Three men tasked with ramping up American drone capabilities told Senators they are making progress, but said they faced rapidly evolving challenges.
Just days after the United States fired a one-way attack drone for the first time in combat, a Senate committee on March 5 highlighted an urgent need to increase military unmanned vehicle production, training, and use.
“This issue has profound implications for both our warfighting readiness and our future prosperity. I’m not really sure Americans understand that fully yet,” said Sen. Roger Wicker (R-Miss.), chair of the Senate committee on Armed Services.
During the hearing on Wednesday, Wicker acknowledged the U.S. combat debut of the “Low-cost Unmanned Combat Attack System”—or LUCAS drone—during Operation Epic Fury against Iran.
Admiral Brad Cooper, the Central Command leader of U.S. military forces in the Middle East, said the military had launched “countless one-way attack drones, achieving massive effects.”
Those drones were “originally an Iranian design,” Cooper said in a March 3 video. “We took them back to America, made them better—and fired them right back at Iran.”It was manufactured after “we captured it, pulled the guts out of it … put a little bit of ’made in America’ on it,” then made it an “indispensable” part of U.S. strikes against Iran, Cooper told reporters on March 5.
An Arizona-based defense contractor, SpektreWorks, developed the LUCAS based on the Iranian Shahed-136 model, according to an independent defense research website, GlobalSecurity.org.
Iran has supplied that weapon to Russia, the website says, ever since the Russia–Ukraine war began in 2022.
Test-fired for the first time in December, the suicide-mission LUCAS drone costs about $35,000 each—far less than reusable, more sophisticated models that can cost up to $40 million each.
Wicker said that the Russia–Ukraine war “has forever changed the character of modern warfare and demonstrated the growing importance of small unmanned systems—what we colloquially call drones.”

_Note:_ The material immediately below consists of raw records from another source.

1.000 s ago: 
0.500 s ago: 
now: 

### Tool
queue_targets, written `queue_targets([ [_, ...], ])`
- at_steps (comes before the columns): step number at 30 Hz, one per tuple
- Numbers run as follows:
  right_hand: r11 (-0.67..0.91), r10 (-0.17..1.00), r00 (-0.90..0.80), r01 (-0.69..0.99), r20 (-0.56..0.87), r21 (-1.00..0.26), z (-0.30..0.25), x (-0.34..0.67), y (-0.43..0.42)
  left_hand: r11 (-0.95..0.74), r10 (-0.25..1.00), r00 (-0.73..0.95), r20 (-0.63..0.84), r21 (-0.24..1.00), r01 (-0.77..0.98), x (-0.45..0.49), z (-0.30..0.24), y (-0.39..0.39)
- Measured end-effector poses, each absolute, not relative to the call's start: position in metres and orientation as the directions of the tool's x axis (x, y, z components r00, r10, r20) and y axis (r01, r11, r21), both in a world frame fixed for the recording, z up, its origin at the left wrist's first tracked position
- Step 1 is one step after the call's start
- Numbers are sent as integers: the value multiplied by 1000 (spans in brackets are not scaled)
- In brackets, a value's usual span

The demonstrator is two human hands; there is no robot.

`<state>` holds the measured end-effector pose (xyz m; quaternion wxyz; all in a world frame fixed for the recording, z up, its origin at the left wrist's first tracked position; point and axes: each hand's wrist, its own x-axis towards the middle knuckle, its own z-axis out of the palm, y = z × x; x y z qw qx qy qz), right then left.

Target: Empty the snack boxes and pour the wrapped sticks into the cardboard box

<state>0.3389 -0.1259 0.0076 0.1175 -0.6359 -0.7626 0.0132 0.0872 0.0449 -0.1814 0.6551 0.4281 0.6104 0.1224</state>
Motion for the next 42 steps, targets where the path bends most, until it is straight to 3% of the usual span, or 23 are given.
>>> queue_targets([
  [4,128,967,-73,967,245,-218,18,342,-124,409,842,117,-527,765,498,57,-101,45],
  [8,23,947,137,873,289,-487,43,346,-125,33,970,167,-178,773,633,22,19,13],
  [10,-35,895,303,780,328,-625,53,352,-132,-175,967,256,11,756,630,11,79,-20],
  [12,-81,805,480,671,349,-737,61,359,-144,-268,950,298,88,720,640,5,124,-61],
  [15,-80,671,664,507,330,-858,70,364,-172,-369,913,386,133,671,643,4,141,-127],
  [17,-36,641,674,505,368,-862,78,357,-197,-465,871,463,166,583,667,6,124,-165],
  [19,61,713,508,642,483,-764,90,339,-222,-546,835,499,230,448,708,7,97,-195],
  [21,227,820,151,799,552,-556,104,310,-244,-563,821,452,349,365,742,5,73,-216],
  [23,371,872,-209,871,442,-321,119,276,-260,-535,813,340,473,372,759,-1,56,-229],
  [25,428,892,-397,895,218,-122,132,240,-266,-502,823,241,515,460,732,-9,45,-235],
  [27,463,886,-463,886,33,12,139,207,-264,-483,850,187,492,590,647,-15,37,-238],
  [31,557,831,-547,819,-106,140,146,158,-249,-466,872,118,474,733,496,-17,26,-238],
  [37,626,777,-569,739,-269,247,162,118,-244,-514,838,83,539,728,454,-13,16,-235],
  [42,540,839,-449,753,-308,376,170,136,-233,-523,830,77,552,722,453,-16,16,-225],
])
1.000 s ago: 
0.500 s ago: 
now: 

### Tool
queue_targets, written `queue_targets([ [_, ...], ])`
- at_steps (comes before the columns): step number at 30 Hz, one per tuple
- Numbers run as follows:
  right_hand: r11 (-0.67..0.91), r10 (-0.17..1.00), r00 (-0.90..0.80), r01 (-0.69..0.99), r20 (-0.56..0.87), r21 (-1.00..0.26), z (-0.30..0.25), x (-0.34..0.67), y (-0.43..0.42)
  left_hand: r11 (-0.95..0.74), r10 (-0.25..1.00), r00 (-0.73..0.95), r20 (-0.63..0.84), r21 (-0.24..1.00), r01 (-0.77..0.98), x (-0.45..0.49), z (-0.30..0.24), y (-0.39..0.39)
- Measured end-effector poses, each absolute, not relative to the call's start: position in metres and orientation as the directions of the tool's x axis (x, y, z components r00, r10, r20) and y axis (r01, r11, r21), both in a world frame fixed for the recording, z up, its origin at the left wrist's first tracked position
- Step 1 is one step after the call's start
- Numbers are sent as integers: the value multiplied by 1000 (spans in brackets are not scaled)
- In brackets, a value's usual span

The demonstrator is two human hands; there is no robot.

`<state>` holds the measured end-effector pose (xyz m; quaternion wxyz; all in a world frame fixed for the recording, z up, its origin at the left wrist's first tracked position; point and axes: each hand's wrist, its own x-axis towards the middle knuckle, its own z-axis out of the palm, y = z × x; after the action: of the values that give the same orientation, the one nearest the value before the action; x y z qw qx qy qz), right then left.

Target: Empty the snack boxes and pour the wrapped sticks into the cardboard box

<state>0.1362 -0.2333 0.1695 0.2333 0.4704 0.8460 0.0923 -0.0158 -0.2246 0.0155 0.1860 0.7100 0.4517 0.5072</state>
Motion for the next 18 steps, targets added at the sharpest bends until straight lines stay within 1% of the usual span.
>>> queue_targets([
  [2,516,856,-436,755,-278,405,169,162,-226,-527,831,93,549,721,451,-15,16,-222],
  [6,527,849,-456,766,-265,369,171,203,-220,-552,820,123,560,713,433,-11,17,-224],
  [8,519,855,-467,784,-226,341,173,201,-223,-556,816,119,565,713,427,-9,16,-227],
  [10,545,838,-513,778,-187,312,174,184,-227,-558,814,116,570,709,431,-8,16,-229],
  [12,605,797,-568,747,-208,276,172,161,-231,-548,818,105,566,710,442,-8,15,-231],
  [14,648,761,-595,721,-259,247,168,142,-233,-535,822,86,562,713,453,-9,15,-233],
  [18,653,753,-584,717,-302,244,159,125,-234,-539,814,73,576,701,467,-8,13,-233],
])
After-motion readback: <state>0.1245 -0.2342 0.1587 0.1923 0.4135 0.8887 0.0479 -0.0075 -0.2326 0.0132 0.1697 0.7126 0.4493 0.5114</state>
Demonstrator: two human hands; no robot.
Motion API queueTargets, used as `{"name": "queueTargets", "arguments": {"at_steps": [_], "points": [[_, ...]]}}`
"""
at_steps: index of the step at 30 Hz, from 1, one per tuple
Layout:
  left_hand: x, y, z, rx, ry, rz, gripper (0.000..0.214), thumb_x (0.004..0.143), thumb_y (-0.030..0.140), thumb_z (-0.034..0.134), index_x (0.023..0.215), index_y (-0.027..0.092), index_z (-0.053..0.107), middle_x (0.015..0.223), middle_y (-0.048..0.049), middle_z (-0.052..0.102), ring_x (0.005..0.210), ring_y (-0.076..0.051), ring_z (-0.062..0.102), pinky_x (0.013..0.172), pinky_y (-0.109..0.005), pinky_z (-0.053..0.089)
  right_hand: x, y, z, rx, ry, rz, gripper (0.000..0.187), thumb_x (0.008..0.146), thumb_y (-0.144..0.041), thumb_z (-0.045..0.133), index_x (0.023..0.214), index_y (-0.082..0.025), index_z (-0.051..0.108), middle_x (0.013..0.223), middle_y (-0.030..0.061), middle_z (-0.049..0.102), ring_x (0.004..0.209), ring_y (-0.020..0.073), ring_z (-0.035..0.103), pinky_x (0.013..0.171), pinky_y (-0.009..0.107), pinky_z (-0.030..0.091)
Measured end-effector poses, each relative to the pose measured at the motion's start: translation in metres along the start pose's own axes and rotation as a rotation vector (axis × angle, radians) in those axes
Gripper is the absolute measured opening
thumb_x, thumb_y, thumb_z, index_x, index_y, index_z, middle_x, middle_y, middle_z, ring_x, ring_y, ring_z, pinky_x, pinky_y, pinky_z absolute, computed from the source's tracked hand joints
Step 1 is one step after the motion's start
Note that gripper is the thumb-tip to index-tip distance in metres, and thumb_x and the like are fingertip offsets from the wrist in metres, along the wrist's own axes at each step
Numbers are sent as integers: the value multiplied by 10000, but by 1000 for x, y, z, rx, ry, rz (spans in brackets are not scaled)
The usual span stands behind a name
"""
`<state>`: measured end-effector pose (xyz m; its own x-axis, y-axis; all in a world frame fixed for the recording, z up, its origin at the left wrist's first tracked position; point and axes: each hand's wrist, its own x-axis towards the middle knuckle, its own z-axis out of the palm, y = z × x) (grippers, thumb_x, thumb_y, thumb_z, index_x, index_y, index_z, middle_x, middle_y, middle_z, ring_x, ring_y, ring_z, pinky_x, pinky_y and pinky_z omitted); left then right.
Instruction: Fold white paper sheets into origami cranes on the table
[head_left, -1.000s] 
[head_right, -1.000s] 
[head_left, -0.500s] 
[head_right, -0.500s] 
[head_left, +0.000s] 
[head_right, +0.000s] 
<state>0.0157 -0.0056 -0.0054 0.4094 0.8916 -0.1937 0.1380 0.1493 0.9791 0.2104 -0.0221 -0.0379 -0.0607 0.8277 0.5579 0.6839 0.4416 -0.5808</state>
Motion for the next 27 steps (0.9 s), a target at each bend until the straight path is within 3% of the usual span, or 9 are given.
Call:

U.S. drone development has lagged, largely because the Chinese Communist Party heavily subsidized its drone makers.
That strategy rendered drone companies in America and other nations unable to compete with lower-priced and more-advanced Chinese drones, Wicker noted.
But, he said, “we’re finally on the cusp of charting a future for American drone dominance.”
President Donald Trump issued an executive order in June 2025, intended to remove obstacles so that the United States could “unleash” drone capabilities.
Sen. Rick Scott (R-Fla.), a committee member, championed the American Security Drone Act of 2023.
That law banned federal agencies from purchasing or operating drones tied to foreign adversaries such as China; it took full effect in December 2025.
“We have to keep fighting to ensure Communist China has absolutely zero role in our drone supply or anywhere in our military, which is critical to American safety,” Scott said during the hearing.
Sen. Jack Reed (D-R.I.), the committee’s ranking member, said: “For too long, the United States was hindered by self-imposed restrictions and bureaucratic red tape.”
China continues to dominate the manufacture of “critical components” of drones, such as motors and batteries, he said.